Records drawn from a dataset:

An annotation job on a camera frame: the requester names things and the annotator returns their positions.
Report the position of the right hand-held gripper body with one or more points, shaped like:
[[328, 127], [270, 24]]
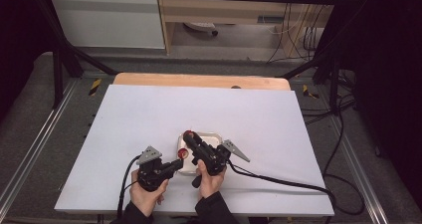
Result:
[[212, 157]]

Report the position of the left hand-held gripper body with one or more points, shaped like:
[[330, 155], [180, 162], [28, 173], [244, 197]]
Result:
[[151, 174]]

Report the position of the square metal tray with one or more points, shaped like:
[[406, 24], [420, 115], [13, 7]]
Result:
[[212, 139]]

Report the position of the person's left hand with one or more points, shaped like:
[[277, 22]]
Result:
[[146, 199]]

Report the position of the person's right hand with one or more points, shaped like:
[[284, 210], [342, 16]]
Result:
[[210, 184]]

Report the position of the white board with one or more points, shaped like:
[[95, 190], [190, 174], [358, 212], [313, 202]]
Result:
[[149, 117]]

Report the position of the wooden table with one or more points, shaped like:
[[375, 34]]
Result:
[[199, 80]]

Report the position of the white chair base with caster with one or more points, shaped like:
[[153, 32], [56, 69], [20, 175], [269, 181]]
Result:
[[200, 26]]

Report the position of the light wooden desk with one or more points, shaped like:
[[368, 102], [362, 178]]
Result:
[[225, 10]]

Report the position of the white cabinet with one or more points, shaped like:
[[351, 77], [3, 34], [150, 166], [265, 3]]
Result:
[[106, 21]]

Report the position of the aluminium floor rail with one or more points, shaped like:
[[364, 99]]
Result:
[[360, 171], [36, 141]]

WHAT THE TASK ASKS — Above are some records; copy each line there that contains "hand".

RESPONSE TO THIS EXERCISE —
Report the position of the right hand-held gripper body with one or more points, shaped like:
Report the position of the left hand-held gripper body with one or more points, shaped like:
Report the position of the person's left hand with one or more points, shaped like:
Report the position of the person's right hand with one or more points, shaped like:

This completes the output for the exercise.